• Goal of the exercise
When you reach the line containing "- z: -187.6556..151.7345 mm" in the data below, begin returning lines exactly as written, and stop once the line containing "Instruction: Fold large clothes" has been returned.

• Data in this exercise
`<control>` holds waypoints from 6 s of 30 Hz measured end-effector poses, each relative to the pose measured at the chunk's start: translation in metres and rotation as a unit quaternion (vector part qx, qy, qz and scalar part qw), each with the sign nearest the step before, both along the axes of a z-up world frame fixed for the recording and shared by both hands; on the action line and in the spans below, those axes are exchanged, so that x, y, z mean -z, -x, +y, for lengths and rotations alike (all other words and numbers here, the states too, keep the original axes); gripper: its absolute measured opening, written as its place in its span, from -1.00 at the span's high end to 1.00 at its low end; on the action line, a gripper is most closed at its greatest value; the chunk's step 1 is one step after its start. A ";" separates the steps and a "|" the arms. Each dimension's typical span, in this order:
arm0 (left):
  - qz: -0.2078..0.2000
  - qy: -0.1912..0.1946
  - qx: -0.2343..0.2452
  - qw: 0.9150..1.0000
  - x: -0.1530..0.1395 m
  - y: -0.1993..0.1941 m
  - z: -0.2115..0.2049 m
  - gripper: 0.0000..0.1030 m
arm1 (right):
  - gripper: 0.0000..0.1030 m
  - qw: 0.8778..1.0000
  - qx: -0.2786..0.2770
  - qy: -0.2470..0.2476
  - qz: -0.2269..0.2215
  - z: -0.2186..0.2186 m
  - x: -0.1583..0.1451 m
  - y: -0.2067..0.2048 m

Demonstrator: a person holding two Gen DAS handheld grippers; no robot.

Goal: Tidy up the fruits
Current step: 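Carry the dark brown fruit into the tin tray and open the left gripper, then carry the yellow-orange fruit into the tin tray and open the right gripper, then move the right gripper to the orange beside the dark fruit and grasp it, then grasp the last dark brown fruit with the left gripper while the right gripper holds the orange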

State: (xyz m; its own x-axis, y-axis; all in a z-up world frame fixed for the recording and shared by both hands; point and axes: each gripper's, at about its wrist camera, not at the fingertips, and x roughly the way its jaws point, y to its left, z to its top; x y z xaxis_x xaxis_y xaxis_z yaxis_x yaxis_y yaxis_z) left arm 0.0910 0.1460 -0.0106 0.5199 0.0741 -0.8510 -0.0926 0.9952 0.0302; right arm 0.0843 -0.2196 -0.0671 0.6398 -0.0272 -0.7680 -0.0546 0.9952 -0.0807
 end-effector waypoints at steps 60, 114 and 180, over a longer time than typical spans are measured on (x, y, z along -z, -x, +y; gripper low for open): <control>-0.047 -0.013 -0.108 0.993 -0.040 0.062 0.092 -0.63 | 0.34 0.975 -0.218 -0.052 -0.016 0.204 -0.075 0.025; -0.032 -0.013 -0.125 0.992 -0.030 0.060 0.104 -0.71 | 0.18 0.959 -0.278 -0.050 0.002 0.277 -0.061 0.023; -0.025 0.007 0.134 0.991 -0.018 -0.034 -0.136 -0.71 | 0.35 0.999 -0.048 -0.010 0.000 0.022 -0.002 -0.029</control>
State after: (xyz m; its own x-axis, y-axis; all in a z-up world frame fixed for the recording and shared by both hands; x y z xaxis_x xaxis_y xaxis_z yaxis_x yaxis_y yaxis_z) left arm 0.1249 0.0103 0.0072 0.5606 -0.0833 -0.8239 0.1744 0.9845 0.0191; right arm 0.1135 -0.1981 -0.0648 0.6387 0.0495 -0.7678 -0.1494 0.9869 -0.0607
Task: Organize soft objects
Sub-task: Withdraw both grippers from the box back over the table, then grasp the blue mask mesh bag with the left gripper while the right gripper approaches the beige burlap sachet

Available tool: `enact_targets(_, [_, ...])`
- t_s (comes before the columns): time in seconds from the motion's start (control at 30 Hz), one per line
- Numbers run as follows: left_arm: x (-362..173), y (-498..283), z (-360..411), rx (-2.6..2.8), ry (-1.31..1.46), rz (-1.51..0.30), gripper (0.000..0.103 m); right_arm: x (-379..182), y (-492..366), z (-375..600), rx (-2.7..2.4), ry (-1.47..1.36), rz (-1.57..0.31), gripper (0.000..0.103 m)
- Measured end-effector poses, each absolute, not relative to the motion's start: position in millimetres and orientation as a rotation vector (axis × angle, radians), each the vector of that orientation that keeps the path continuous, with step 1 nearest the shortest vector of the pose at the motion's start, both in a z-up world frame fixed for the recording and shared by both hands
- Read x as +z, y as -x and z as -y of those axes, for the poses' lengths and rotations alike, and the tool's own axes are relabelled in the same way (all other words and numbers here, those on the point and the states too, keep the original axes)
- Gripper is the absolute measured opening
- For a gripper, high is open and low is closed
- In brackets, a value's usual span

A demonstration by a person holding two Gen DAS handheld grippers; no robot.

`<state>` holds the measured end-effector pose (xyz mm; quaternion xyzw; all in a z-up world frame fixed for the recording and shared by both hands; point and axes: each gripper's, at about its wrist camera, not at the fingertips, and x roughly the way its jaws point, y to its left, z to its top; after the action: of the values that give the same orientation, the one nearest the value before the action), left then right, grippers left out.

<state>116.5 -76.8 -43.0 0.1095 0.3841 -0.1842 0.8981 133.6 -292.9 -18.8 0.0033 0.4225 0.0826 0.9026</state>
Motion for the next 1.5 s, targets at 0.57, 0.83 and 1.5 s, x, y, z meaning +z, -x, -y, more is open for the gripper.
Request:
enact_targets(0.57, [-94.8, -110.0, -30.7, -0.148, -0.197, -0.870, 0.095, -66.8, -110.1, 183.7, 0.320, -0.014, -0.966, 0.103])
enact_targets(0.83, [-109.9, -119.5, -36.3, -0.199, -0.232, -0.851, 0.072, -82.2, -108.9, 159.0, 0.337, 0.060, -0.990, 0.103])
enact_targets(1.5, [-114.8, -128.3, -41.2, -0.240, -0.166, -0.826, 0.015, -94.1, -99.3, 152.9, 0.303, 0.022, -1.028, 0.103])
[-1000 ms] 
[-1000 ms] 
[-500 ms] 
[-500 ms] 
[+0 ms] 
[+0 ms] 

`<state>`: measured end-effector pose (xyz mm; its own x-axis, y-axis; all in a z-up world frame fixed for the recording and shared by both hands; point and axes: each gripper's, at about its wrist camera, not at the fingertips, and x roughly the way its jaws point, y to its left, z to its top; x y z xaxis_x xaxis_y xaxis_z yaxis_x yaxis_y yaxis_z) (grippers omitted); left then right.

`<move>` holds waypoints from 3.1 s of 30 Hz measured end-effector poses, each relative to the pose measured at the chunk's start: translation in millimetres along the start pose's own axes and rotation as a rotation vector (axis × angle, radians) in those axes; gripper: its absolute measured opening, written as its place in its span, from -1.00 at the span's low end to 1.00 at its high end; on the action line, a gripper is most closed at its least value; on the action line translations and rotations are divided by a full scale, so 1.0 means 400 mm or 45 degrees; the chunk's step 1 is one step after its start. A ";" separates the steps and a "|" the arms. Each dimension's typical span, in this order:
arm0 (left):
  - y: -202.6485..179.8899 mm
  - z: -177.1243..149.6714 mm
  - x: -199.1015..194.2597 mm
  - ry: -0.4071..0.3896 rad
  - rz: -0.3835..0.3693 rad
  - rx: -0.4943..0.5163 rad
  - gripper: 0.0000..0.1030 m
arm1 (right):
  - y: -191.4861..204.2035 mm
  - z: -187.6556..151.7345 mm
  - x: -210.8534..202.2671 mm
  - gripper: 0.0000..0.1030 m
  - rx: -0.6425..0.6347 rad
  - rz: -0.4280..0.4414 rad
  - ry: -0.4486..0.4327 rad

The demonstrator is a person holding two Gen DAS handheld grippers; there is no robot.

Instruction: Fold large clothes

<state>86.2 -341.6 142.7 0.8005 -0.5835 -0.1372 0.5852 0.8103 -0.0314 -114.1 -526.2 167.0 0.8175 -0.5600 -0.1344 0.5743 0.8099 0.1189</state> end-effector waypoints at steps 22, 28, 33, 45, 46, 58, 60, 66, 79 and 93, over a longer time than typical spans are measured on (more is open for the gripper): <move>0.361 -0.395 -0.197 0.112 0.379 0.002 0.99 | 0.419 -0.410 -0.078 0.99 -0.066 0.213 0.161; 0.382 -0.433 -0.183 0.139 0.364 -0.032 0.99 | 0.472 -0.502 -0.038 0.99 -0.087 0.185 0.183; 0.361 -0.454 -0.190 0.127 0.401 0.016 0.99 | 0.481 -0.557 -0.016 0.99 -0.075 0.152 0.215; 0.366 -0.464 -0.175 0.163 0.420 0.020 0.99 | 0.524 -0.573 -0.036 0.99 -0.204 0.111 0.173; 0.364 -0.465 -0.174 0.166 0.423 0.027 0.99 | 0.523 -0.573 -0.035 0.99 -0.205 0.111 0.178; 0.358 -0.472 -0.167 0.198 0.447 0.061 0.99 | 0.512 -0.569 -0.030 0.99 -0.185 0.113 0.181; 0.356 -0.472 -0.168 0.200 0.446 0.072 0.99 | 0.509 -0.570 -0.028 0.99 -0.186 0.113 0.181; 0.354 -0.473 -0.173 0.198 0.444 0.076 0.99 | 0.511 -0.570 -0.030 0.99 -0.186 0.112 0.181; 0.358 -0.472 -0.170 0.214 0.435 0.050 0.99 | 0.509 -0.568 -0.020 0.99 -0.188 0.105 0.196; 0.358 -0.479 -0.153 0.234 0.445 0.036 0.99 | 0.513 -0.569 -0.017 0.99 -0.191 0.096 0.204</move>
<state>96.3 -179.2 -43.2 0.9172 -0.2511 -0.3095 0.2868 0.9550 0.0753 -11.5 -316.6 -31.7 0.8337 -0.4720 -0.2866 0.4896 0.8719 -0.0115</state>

• Exercise solution
  - z: -187.6556..151.7345 mm
  - x: -210.8534..202.2671 mm
  - gripper: 0.0000..0.1030 m
  - rx: -0.6425..0.6347 rad
  - rz: -0.4280..0.4414 rad
  - ry: -0.4486..0.4327 rad

The demonstrator is a person holding two Gen DAS handheld grippers; there is no robot.

Instruction: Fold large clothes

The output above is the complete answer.